What the task asks:
Reproduce the entries below exactly, but only from the line containing "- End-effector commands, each" to the line containing "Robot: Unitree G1", inclusive.

Source information:
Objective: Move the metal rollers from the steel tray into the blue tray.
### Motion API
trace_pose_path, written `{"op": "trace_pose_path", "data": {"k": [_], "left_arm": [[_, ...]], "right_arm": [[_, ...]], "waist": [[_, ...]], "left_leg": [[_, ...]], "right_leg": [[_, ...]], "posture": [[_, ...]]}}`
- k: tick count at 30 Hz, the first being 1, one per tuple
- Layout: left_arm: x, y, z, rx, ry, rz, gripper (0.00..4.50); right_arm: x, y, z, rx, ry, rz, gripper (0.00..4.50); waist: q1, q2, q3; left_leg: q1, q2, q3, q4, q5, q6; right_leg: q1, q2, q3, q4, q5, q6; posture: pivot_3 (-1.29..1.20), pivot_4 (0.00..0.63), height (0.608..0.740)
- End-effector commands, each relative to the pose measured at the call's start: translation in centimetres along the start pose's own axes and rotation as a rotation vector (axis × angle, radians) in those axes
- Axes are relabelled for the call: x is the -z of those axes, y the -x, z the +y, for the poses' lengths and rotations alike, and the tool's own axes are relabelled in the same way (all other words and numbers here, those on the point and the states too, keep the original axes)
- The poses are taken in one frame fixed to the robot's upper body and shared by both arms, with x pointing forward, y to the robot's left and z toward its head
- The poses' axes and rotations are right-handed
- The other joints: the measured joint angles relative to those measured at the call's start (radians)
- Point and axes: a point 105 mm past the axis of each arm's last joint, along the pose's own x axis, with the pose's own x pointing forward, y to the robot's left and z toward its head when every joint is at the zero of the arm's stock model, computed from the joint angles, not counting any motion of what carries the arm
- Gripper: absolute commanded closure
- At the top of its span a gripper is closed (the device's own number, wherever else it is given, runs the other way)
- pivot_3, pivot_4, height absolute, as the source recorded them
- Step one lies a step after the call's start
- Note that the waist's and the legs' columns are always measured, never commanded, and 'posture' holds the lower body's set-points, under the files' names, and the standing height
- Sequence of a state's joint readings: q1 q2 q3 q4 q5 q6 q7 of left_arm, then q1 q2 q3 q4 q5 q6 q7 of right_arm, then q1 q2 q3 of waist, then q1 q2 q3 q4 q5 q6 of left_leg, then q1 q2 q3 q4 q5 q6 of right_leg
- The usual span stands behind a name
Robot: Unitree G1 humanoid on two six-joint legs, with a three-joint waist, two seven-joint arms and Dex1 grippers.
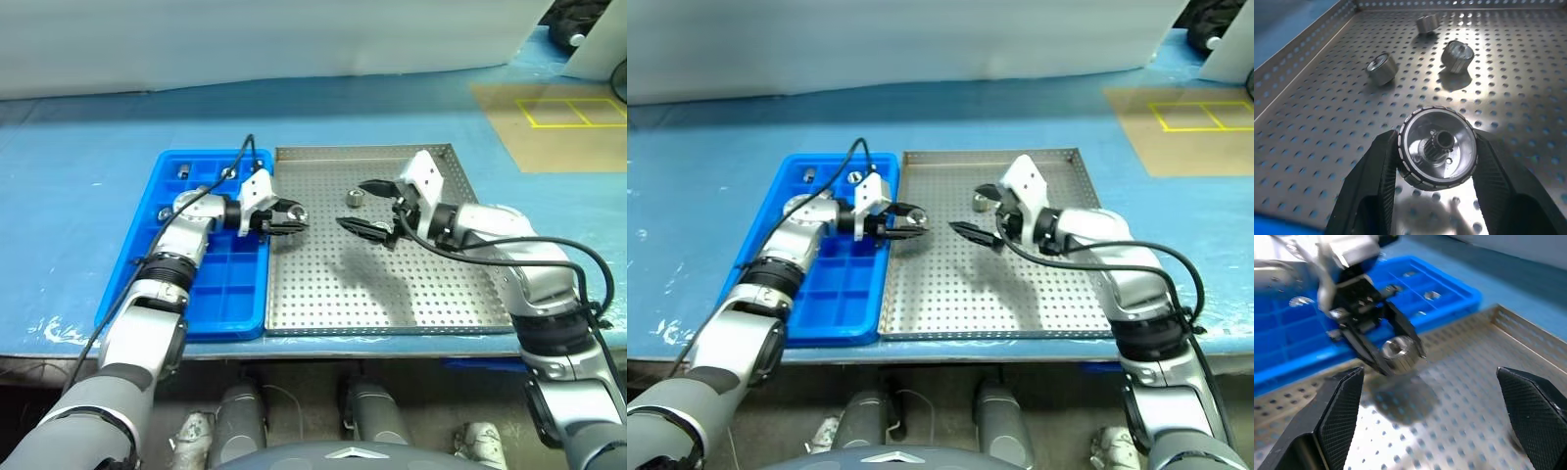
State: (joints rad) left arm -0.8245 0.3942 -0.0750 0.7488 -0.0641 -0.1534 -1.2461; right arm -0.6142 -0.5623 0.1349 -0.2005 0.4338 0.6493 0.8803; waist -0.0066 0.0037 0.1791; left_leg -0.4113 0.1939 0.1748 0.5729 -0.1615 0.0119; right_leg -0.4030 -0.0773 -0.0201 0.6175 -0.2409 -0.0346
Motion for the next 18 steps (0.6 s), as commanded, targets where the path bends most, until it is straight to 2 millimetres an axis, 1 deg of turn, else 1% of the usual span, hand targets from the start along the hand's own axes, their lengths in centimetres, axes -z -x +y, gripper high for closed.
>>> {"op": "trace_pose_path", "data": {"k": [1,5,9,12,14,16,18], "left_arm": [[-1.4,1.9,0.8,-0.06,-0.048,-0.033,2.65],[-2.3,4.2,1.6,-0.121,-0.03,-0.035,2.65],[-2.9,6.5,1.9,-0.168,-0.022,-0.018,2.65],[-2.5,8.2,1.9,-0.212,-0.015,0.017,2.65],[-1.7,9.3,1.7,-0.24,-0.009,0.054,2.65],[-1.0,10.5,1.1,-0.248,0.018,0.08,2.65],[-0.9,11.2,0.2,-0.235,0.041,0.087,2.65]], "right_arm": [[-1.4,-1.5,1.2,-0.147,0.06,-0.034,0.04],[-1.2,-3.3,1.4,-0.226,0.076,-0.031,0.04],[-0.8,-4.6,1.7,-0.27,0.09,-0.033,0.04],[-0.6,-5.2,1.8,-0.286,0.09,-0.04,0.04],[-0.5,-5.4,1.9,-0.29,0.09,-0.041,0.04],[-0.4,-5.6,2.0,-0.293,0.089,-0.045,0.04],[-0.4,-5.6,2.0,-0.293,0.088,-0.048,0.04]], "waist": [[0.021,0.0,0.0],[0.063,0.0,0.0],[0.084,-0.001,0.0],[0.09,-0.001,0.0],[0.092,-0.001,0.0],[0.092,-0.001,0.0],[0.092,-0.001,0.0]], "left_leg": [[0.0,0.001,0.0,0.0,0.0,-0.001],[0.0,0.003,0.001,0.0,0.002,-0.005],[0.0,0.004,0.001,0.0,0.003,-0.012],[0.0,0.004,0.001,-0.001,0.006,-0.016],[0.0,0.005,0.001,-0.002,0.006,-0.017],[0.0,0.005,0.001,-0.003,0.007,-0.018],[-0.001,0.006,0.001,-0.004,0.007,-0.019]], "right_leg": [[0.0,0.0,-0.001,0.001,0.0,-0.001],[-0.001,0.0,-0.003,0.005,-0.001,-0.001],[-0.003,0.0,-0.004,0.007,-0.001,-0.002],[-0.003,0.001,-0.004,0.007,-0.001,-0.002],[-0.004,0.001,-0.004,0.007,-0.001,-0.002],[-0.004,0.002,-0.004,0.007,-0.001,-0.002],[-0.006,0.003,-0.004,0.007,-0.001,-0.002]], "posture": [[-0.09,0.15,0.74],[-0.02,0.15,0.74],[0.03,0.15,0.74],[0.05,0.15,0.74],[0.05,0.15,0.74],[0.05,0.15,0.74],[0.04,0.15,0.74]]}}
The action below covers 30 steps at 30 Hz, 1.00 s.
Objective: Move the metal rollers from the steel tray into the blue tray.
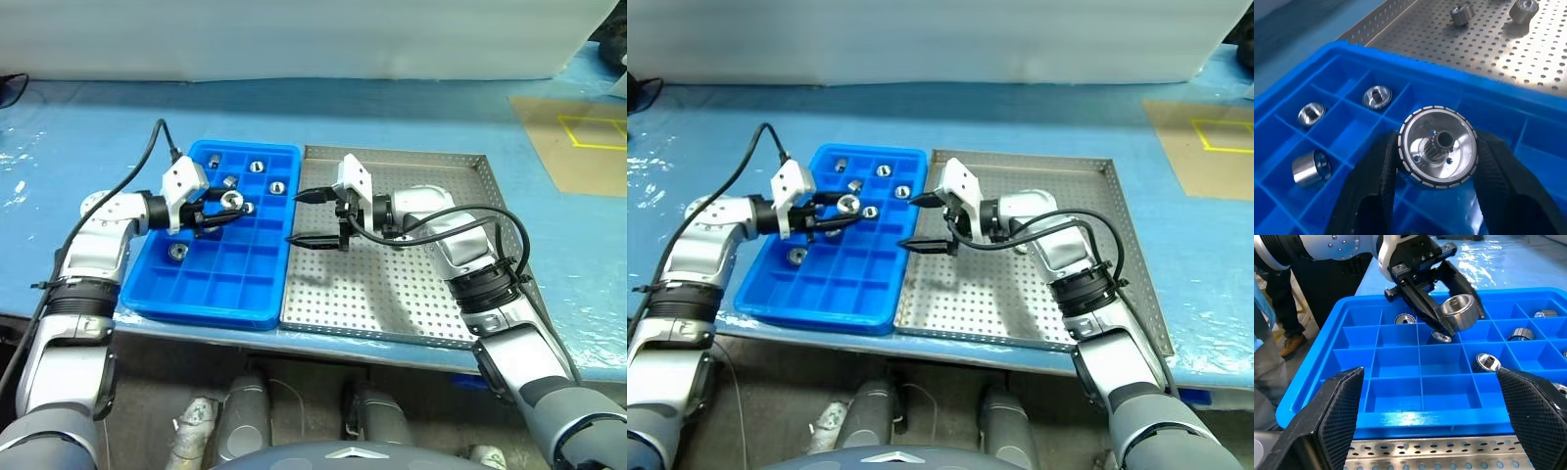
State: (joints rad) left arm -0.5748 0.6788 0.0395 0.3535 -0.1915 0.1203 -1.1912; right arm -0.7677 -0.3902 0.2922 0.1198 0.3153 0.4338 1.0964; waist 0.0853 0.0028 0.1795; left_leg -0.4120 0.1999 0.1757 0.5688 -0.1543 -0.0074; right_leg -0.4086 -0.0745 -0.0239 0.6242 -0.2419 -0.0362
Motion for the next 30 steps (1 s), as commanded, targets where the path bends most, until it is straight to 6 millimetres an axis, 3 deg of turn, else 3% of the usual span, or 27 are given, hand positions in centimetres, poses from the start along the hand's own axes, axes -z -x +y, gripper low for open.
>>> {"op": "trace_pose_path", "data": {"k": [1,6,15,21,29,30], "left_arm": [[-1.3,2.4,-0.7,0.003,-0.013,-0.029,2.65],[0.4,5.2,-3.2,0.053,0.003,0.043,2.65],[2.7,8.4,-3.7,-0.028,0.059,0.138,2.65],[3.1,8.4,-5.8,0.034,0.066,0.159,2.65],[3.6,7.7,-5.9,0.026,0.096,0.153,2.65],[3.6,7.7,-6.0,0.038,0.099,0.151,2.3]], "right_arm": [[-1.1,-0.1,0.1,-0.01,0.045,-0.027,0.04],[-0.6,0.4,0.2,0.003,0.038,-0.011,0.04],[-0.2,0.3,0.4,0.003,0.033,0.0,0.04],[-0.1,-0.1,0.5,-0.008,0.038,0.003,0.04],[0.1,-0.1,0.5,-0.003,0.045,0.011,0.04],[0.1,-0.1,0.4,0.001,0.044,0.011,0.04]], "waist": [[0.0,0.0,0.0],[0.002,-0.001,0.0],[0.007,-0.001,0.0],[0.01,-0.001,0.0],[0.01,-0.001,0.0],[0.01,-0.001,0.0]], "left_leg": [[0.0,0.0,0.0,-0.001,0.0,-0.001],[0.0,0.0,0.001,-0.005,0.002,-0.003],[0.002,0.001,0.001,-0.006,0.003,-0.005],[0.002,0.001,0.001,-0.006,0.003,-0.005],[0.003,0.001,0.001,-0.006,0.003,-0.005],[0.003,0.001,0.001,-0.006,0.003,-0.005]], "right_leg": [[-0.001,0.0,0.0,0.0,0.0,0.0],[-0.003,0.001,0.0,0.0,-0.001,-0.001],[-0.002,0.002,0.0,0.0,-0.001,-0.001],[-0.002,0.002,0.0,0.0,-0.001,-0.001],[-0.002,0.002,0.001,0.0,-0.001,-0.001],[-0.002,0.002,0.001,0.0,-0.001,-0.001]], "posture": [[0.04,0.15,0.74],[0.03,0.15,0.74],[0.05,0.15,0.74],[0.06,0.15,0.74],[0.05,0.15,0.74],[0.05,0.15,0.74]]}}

Solution to this exercise:
- End-effector commands, each relative to the pose measured at the call's start: translation in centimetres along the start pose's own axes and rotation as a rotation vector (axis × angle, radians) in those axes
- Axes are relabelled for the call: x is the -z of those axes, y the -x, z the +y, for the poses' lengths and rotations alike, and the tool's own axes are relabelled in the same way (all other words and numbers here, those on the point and the states too, keep the original axes)
- The poses are taken in one frame fixed to the robot's upper body and shared by both arms, with x pointing forward, y to the robot's left and z toward its head
- The poses' axes and rotations are right-handed
- The other joints: the measured joint angles relative to those measured at the call's start (radians)
- Point and axes: a point 105 mm past the axis of each arm's last joint, along the pose's own x axis, with the pose's own x pointing forward, y to the robot's left and z toward its head when every joint is at the zero of the arm's stock model, computed from the joint angles, not counting any motion of what carries the arm
- Gripper: absolute commanded closure
- At the top of its span a gripper is closed (the device's own number, wherever else it is given, runs the other way)
- pivot_3, pivot_4, height absolute, as the source recorded them
- Step one lies a step after the call's start
- Note that the waist's and the legs' columns are always measured, never commanded, and 'posture' holds the lower body's set-points, under the files' names, and the standing height
- Sequence of a state's joint readings: q1 q2 q3 q4 q5 q6 q7 of left_arm, then q1 q2 q3 q4 q5 q6 q7 of right_arm, then q1 q2 q3 of waist, then q1 q2 q3 q4 q5 q6 of left_leg, then q1 q2 q3 q4 q5 q6 of right_leg
- The usual span stands behind a name
Robot: Unitree G1 humanoid on two six-joint legs, with a three-joint waist, two seven-joint arms and Dex1 grippers.

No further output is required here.